The above algorithm 1 clearly describes the selection of the mobile robot’s path movements successfully to navigate over the environment by avoiding obstacles. The MRPS-MOGA is employed for determining an optimal path with multiple objective functions. At first, the numbers of paths population are initialized. After that, the multiple objective functions are calculated to measure the fitness of the individual path. The path satisfies the fitness criterion; then the path is selected as an optimal for a mobile robot. Or else, tournament selection is performed for selecting the best individual from the population with their probability. Then the swapping of the two chromosomes is carried out to generate the new offspring using ring crossover. Finally, the adaptive bit string mutation is performed to interchange the input bit string randomly. After performing genetic operators, the fitness of that path is calculated and checks the fitness criterion. Above said process is repeated till the specified condition is met. As a result, MRPS-MOGA finds an obstacle-free path to reach an endpoint.

4 Experimental settings

Experimental evaluation of MRPS-MOGA is implemented in Java language with Mobile Robots Data Set taken from UCI machine learning repository. (https://archive.ics.uci.edu/ml/datasets/Mobile+Robots). By using this dataset, movement of the mobile robot, direction and position of the mobile robot are identified in path planning. The dataset contains the certain attributes information such as trace, time, sensor orientation, gradient, distance, sensor coordinates, objects, edge, sensor class (set of front side, right side, backside, left side), movement of mobile robot (set of parallel, diagonal), mobile robot move direction, (forward, backward, right, left), perception direction (set of front, rear, right, left), perceptual features. This data set is employed to analyze the mobile robot path for selecting the obstacles free path.

The proposed MRPS-MOGA is evaluated with an existing multi-objective evolutionary approach based on the Variable Neighborhood Search (MOVNS) (Hidalgo-Paniagua et al. 2016) and Randomized Homotopy Classes Finder (RHCF) (Palmieri et al. 2017) in terms different constraints and various cases.

5 Result analyses

Result analysis of MRPS-MOGA is described in this section with the impact of four different cases for selecting an optimal path with Mobile Robots Data Set. The MRPS-MOGA is compared against the two existing methods namely MOVNS (Hidalgo-Paniagua et al. 2016) and RHCF (Palmieri et al. 2017). Experimental results are compared and analyzed with the help of the appropriate tables and charts.

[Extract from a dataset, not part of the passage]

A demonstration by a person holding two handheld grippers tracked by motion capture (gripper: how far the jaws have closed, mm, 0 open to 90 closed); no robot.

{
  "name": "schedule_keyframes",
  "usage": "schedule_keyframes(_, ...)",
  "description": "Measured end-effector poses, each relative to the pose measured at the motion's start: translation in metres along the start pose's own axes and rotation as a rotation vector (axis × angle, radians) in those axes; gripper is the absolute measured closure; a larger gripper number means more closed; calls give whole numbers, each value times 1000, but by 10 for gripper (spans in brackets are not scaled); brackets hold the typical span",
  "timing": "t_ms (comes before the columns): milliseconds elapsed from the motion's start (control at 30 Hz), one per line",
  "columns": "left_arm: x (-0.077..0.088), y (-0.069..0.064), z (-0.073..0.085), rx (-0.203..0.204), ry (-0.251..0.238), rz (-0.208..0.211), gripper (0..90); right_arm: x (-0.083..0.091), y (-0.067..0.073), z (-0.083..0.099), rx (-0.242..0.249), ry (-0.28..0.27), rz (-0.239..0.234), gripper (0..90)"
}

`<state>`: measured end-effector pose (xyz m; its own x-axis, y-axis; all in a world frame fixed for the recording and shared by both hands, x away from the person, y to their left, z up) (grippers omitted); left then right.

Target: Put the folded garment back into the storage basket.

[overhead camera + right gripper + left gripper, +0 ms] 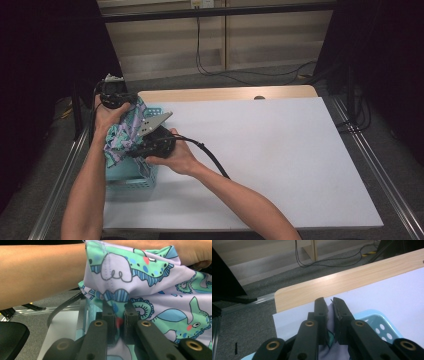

  • Case 1: Path Distance versus Travelling Time

In this case, to guarantee the statistical importance of the obtained results, 10 separate runs are evaluated. In case 1, let us consider two different objectives, namely path distance and travelling time for mobile robot path planning. Most of the time this objective is directly related to the robot operation time; thus, a shorter path implies less time in order to move the mobile robot. The path distance D(A, B) is directly proportional to the travelling time that means if the distance of the path is high, then the mobile robot travelling time also increased.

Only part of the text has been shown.